● ASSIGNMENT
Reprint each record exactly. Pictures are not reprinted.
PROVIDED MATERIAL section start
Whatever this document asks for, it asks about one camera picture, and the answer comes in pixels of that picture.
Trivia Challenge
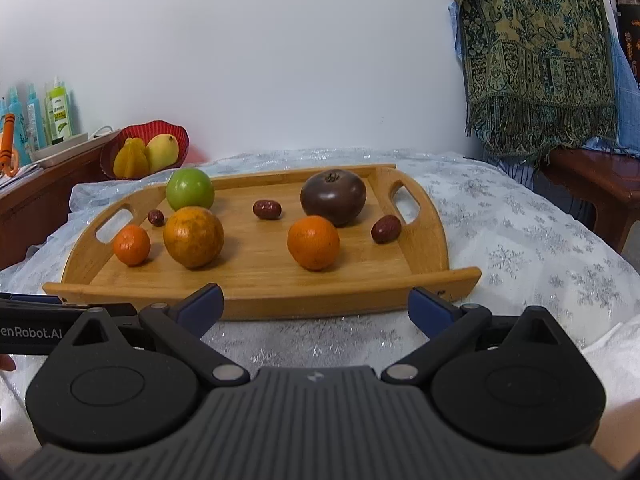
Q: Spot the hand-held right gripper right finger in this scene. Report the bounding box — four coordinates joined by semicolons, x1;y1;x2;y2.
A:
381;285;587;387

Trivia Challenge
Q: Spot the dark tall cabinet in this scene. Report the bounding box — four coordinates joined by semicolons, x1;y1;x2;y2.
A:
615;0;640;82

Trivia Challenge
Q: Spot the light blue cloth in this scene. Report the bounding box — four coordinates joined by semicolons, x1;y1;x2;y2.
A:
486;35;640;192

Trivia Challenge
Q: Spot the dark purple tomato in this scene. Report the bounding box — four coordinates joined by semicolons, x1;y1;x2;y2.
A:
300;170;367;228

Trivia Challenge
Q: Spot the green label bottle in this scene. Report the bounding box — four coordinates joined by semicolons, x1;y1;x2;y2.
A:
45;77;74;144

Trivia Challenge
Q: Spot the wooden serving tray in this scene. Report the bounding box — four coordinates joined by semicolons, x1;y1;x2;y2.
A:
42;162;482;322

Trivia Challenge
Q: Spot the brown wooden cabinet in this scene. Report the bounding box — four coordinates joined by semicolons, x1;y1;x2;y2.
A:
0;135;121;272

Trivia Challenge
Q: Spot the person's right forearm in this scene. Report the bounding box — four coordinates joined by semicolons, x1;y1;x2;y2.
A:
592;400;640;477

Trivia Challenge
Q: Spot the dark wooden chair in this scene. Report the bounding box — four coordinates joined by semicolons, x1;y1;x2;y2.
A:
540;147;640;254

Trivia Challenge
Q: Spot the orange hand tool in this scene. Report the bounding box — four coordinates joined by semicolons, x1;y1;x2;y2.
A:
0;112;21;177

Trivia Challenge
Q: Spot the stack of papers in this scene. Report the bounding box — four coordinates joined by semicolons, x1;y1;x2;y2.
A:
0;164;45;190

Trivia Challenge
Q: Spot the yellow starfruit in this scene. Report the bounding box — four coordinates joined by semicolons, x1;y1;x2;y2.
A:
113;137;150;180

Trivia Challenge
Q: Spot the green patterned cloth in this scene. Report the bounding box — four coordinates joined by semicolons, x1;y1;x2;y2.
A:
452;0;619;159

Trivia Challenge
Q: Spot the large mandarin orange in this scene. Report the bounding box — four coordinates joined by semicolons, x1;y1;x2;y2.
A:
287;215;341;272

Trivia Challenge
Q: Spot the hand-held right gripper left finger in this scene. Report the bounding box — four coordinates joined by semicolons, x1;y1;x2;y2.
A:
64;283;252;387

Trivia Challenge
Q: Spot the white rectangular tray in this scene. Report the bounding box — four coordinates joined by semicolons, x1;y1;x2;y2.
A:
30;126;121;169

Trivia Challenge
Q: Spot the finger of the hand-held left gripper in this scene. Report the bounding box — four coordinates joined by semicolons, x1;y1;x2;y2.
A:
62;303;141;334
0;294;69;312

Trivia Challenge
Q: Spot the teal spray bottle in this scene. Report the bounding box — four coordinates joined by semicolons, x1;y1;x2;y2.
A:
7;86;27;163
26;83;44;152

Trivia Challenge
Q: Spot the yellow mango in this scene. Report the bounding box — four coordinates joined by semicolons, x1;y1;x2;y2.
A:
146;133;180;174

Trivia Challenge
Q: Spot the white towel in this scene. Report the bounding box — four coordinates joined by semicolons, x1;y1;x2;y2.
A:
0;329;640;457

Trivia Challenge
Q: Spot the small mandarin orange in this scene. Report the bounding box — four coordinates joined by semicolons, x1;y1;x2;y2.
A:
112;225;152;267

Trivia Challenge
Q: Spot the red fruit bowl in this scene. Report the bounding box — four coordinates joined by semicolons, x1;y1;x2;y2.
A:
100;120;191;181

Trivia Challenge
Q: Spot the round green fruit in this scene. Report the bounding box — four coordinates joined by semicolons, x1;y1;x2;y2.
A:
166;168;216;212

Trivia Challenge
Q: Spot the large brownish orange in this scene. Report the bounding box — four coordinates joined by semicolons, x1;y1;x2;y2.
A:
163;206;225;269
PROVIDED MATERIAL section end
● SOLUTION
Whatever this document asks for, it asks about one camera picture, and the answer comes in pixels of that picture.
Trivia Challenge
Q: Spot the hand-held right gripper right finger in this scene. Report the bounding box — four coordinates joined by semicolons, x1;y1;x2;y2.
A:
381;285;587;387

Trivia Challenge
Q: Spot the dark tall cabinet in this scene. Report the bounding box — four coordinates joined by semicolons, x1;y1;x2;y2.
A:
615;0;640;82

Trivia Challenge
Q: Spot the light blue cloth in this scene. Report the bounding box — four coordinates joined by semicolons, x1;y1;x2;y2.
A:
486;35;640;192

Trivia Challenge
Q: Spot the dark purple tomato in this scene. Report the bounding box — four coordinates joined by semicolons, x1;y1;x2;y2.
A:
300;170;367;228

Trivia Challenge
Q: Spot the green label bottle in this scene. Report the bounding box — four coordinates joined by semicolons, x1;y1;x2;y2.
A:
45;77;74;144

Trivia Challenge
Q: Spot the wooden serving tray in this scene. Report the bounding box — four coordinates joined by semicolons, x1;y1;x2;y2.
A:
42;162;482;322

Trivia Challenge
Q: Spot the brown wooden cabinet in this scene. Report the bounding box — four coordinates joined by semicolons, x1;y1;x2;y2.
A:
0;135;121;272

Trivia Challenge
Q: Spot the person's right forearm in this scene. Report the bounding box — four coordinates joined by semicolons, x1;y1;x2;y2.
A:
592;400;640;477

Trivia Challenge
Q: Spot the dark wooden chair in this scene. Report the bounding box — four coordinates joined by semicolons, x1;y1;x2;y2.
A:
540;147;640;254

Trivia Challenge
Q: Spot the orange hand tool in this scene. Report the bounding box — four coordinates joined by semicolons, x1;y1;x2;y2.
A:
0;112;21;177

Trivia Challenge
Q: Spot the stack of papers in this scene. Report the bounding box — four coordinates joined by semicolons, x1;y1;x2;y2.
A:
0;164;45;190

Trivia Challenge
Q: Spot the yellow starfruit in this scene. Report the bounding box — four coordinates joined by semicolons, x1;y1;x2;y2.
A:
113;137;150;180

Trivia Challenge
Q: Spot the green patterned cloth in this scene. Report the bounding box — four coordinates joined by semicolons, x1;y1;x2;y2.
A:
452;0;619;159

Trivia Challenge
Q: Spot the large mandarin orange in this scene. Report the bounding box — four coordinates joined by semicolons, x1;y1;x2;y2.
A:
287;215;341;272

Trivia Challenge
Q: Spot the hand-held right gripper left finger in this scene. Report the bounding box — four coordinates joined by semicolons, x1;y1;x2;y2.
A:
64;283;252;387

Trivia Challenge
Q: Spot the white rectangular tray in this scene. Report the bounding box — four coordinates joined by semicolons, x1;y1;x2;y2.
A:
30;126;121;169

Trivia Challenge
Q: Spot the finger of the hand-held left gripper in this scene. Report the bounding box — four coordinates joined by semicolons, x1;y1;x2;y2.
A:
62;303;141;334
0;294;69;312

Trivia Challenge
Q: Spot the teal spray bottle in this scene. Report the bounding box — four coordinates joined by semicolons, x1;y1;x2;y2.
A:
7;86;27;163
26;83;44;152

Trivia Challenge
Q: Spot the yellow mango in this scene. Report the bounding box — four coordinates joined by semicolons, x1;y1;x2;y2.
A:
146;133;180;174

Trivia Challenge
Q: Spot the white towel in this scene. Report the bounding box — four coordinates joined by semicolons, x1;y1;x2;y2.
A:
0;329;640;457

Trivia Challenge
Q: Spot the small mandarin orange in this scene. Report the bounding box — four coordinates joined by semicolons, x1;y1;x2;y2.
A:
112;225;152;267

Trivia Challenge
Q: Spot the red fruit bowl in this scene. Report the bounding box — four coordinates joined by semicolons, x1;y1;x2;y2.
A:
100;120;191;181

Trivia Challenge
Q: Spot the round green fruit in this scene. Report the bounding box — four coordinates joined by semicolons, x1;y1;x2;y2.
A:
166;168;216;212

Trivia Challenge
Q: Spot the large brownish orange in this scene. Report the bounding box — four coordinates joined by semicolons, x1;y1;x2;y2.
A:
163;206;225;269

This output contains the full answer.